Yeah , Great display Ron !
 Love that natural sunlight for the true color of bottles .


----------



## cowseatmaize (Jul 1, 2007)

Ron, your not puttin' em in a South window now, right?


----------



## bearswede (Jul 1, 2007)

Uhh... It's a north window... Does that mean it's a polar bear?


----------



## cowseatmaize (Jul 1, 2007)

I admit I have a mind like a steel seive but wasn't it you that had a myterious crack appear in a bottle that was in a south facing window a year or two ago? 
 There was a whole thread devoted to the window display thing.


----------



## madpaddla (Jul 1, 2007)

Here  is the lightened photo of that great display Ron.  I second that with the window bottles.  Had an amber in a window and a huge crack out of no where.  Nothing on you Ron you take super care of your bottles compared to myself.  Heck you can even fix em.
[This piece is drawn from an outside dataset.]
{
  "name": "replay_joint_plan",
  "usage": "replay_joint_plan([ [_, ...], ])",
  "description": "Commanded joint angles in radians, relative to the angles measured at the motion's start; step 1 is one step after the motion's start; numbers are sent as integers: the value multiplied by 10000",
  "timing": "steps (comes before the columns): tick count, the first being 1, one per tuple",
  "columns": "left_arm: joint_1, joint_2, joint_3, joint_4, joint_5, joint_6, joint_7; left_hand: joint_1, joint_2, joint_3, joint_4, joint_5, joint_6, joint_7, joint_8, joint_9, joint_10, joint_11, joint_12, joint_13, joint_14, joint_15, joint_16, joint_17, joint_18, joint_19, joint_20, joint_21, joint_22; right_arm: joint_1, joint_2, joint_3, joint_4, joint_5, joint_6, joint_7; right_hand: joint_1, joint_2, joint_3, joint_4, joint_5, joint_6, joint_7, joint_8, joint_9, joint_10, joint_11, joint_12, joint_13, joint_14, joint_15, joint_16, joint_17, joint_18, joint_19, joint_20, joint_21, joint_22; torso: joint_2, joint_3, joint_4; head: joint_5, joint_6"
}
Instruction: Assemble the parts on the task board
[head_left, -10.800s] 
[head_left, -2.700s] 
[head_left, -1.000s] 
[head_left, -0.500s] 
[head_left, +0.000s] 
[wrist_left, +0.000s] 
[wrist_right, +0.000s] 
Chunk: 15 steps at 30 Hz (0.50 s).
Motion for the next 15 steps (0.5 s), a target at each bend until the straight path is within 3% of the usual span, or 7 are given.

HAHA.  Just an Awesome display of glass.  And the Grabkids was great.  Nice typo.  Ron, what is the least expensive but most memorable bottle you have?
 Madpaddla


----------



## bearswede (Jul 1, 2007)

> wasn't it you that had a myterious crack appear in a bottle that was in a south facing window a year or two ago?


 
 Nope...


----------



## appliedlips (Jul 1, 2007)

That's too bad about the lip on the Farley's as it is a superior example in many ways.The repair should not be a hard one,and if it looks like some of your past ones it will be hard to notice.Thanks for posting the pic.Doug


----------



## Tony14 (Jul 2, 2007)

Awesome Display Ron!


----------



## stinger haut (Jul 2, 2007)

Nice selection, its really nice to see a collection that has such variety. 
 You really picked some very nice quality bottles and the display is just excellent.
 Repair the ink, its definitely worth it.
 Stinger


----------